■ Aim of the task: For this exercise, return exactly the lines of the material below that begin at the one with "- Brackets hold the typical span" and stop after the one with "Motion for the".

■ Records for processing:
-=-=-

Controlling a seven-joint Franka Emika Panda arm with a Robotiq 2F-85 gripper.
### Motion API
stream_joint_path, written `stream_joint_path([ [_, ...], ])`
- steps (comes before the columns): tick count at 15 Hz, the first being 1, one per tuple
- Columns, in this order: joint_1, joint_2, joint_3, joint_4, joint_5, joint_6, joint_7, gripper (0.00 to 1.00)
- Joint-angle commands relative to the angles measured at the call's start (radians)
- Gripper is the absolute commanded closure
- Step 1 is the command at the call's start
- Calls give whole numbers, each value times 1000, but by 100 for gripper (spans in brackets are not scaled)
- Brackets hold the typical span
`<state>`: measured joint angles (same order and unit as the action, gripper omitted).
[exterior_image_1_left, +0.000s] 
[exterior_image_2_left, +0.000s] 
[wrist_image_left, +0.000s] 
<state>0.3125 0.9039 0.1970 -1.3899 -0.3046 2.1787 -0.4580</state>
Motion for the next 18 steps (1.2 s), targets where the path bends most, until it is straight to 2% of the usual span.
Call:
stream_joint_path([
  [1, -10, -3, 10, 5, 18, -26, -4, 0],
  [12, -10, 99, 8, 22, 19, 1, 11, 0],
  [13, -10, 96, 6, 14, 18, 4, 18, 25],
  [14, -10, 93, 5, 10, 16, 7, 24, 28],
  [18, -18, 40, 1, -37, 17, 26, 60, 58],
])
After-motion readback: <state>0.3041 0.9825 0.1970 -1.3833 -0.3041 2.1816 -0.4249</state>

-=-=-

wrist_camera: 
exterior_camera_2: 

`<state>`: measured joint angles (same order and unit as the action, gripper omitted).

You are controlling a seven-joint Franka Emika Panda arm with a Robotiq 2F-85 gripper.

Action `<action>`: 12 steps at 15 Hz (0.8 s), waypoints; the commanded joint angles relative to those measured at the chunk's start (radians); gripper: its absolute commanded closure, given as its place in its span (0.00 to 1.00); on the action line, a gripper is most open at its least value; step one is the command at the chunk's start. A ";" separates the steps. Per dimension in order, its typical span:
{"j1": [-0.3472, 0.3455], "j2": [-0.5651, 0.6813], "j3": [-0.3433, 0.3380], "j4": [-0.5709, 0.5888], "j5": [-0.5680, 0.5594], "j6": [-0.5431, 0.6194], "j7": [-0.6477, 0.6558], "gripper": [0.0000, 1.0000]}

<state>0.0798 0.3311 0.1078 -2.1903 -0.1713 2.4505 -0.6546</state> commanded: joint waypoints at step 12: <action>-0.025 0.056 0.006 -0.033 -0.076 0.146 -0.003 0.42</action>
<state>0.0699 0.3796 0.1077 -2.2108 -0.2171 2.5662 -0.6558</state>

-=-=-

■ Your response:
- Brackets hold the typical span
`<state>`: measured joint angles (same order and unit as the action, gripper omitted).
[exterior_image_1_left, +0.000s] 
[exterior_image_2_left, +0.000s] 
[wrist_image_left, +0.000s] 
<state>0.3125 0.9039 0.1970 -1.3899 -0.3046 2.1787 -0.4580</state>
Motion for the next 18 steps (1.2 s), targets where the path bends most, until it is straight to 2% of the usual span.

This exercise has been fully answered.